### TASK
Every line below containing the word "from" should be found and copied.

### SOURCE MATERIAL
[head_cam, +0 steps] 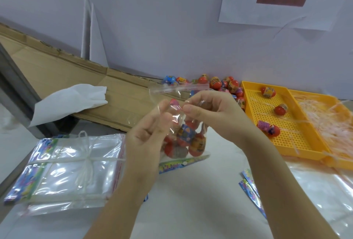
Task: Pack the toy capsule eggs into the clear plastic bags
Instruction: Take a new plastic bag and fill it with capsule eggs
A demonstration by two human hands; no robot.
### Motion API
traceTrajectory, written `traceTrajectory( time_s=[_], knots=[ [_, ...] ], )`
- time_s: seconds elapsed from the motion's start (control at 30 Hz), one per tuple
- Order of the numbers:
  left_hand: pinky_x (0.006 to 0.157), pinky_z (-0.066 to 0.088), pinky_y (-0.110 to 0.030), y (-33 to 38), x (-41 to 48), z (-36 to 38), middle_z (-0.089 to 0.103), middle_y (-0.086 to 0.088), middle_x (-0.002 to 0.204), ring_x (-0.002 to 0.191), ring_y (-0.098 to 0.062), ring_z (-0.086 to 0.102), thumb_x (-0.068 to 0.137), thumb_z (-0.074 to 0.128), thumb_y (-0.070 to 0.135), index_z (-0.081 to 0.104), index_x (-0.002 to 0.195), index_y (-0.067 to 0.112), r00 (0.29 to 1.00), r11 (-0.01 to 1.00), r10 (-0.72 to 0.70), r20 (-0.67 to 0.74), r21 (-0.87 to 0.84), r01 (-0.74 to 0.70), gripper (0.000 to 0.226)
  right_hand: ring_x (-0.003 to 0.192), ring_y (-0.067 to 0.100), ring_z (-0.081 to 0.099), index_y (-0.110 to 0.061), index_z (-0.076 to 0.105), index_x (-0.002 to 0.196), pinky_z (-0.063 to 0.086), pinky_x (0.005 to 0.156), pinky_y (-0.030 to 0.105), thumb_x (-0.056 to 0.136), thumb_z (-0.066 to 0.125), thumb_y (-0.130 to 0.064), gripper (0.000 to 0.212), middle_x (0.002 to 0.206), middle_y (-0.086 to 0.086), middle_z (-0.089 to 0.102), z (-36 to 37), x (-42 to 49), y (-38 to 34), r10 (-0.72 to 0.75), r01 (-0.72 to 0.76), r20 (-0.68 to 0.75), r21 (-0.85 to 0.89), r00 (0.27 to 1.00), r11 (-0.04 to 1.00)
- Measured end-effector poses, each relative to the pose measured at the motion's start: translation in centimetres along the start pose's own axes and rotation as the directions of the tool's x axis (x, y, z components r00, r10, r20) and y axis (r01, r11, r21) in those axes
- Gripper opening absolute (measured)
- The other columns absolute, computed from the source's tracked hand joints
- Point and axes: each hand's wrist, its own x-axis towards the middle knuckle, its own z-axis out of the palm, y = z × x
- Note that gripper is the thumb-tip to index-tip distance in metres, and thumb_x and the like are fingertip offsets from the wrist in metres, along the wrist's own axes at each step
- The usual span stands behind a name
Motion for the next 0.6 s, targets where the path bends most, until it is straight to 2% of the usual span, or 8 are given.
traceTrajectory(
  time_s=[0.1,0.17,0.23,0.27,0.33,0.43,0.53,0.6],
  knots=[
    [0.072,0.06,-0.027,0.0,0.0,0.0,0.077,0.002,0.098,0.092,-0.015,0.073,0.08,0.062,0.032,0.077,0.1,0.027,0.994,0.998,0.056,-0.095,-0.004,-0.056,0.026,0.06,0.016,0.067,-0.024,0.066,0.086,0.052,0.05,0.023,0.087,0.066,-0.022,0.002,0.072,0.0,0.072,-0.2,-0.1,0.0,0.029,-0.027,0.067,-0.037,0.997,0.999],
    [0.08,0.06,-0.035,-0.2,-0.1,-0.1,0.077,0.001,0.1,0.098,-0.018,0.072,0.083,0.059,0.032,0.076,0.103,0.027,0.992,0.996,0.073,-0.103,0.063,-0.066,0.027,0.066,0.013,0.065,-0.03,0.062,0.099,0.052,0.057,0.022,0.084,0.071,-0.028,0.017,0.08,-0.002,0.07,0.1,0.0,0.1,0.008,-0.013,-0.043,-0.122,0.999,0.992],
    [0.082,0.06,-0.034,-0.3,-0.2,0.1,0.077,0.006,0.095,0.095,-0.012,0.072,0.085,0.06,0.03,0.075,0.107,0.027,0.983,0.988,0.111,-0.144,0.125,-0.093,0.026,0.07,0.005,0.056,-0.029,0.06,0.109,0.045,0.064,0.017,0.081,0.075,-0.029,0.032,0.085,-0.01,0.062,0.7,-0.1,0.1,-0.199,0.105,-0.255,-0.341,0.946,0.934],
    [0.075,0.06,-0.027,-0.3,-0.2,0.2,0.077,0.011,0.089,0.087,-0.005,0.071,0.088,0.061,0.024,0.072,0.11,0.028,0.979,0.982,0.136,-0.154,0.153,-0.113,0.025,0.071,0.002,0.052,-0.024,0.063,0.107,0.042,0.067,0.017,0.082,0.075,-0.024,0.028,0.084,-0.011,0.059,1.0,-0.2,-0.3,-0.351,0.193,-0.3,-0.451,0.887,0.871],
    [0.064,0.054,-0.012,-0.2,-0.4,0.5,0.075,0.018,0.081,0.074,0.006,0.068,0.091,0.061,0.011,0.068,0.109,0.028,0.972,0.968,0.189,-0.138,0.19,-0.161,0.025,0.077,0.004,0.053,-0.018,0.071,0.094,0.04,0.074,0.024,0.084,0.07,-0.018,0.011,0.084,-0.009,0.064,1.5,-0.4,-0.9,-0.557,0.332,-0.217,-0.614,0.801,0.716],
    [0.064,0.051,-0.008,-0.2,-0.8,0.7,0.075,0.02,0.081,0.073,0.006,0.068,0.087,0.063,0.013,0.068,0.105,0.029,0.967,0.956,0.232,-0.103,0.208,-0.208,0.025,0.081,0.014,0.059,-0.023,0.075,0.091,0.037,0.078,0.034,0.089,0.06,-0.026,0.016,0.085,-0.01,0.07,2.1,-0.6,-1.3,-0.624,0.351,-0.064,-0.779,0.779,0.519],
    [0.065,0.051,-0.009,-0.2,-1.1,0.8,0.073,0.023,0.078,0.074,0.004,0.068,0.085,0.062,0.021,0.066,0.11,0.032,0.965,0.933,0.253,-0.066,0.279,-0.226,0.027,0.078,0.017,0.061,-0.025,0.076,0.092,0.035,0.078,0.034,0.09,0.061,-0.028,0.015,0.084,-0.01,0.072,2.2,-0.8,-1.5,-0.604,0.327,-0.036,-0.814,0.796,0.48],
    [0.061,0.052,-0.015,-0.4,-1.3,0.7,0.071,0.019,0.071,0.065,0.001,0.064,0.088,0.065,0.026,0.065,0.111,0.037,0.963,0.911,0.261,-0.058,0.346,-0.226,0.026,0.076,0.018,0.061,-0.024,0.077,0.091,0.035,0.077,0.034,0.089,0.063,-0.027,0.015,0.082,-0.009,0.072,2.1,-0.9,-1.6,-0.603,0.321,-0.02,-0.832,0.797,0.452]
  ],
)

### EXERCISE RESPONSE
- time_s: seconds elapsed from the motion's start (control at 30 Hz), one per tuple
- The other columns absolute, computed from the source's tracked hand joints
- Note that gripper is the thumb-tip to index-tip distance in metres, and thumb_x and the like are fingertip offsets from the wrist in metres, along the wrist's own axes at each step

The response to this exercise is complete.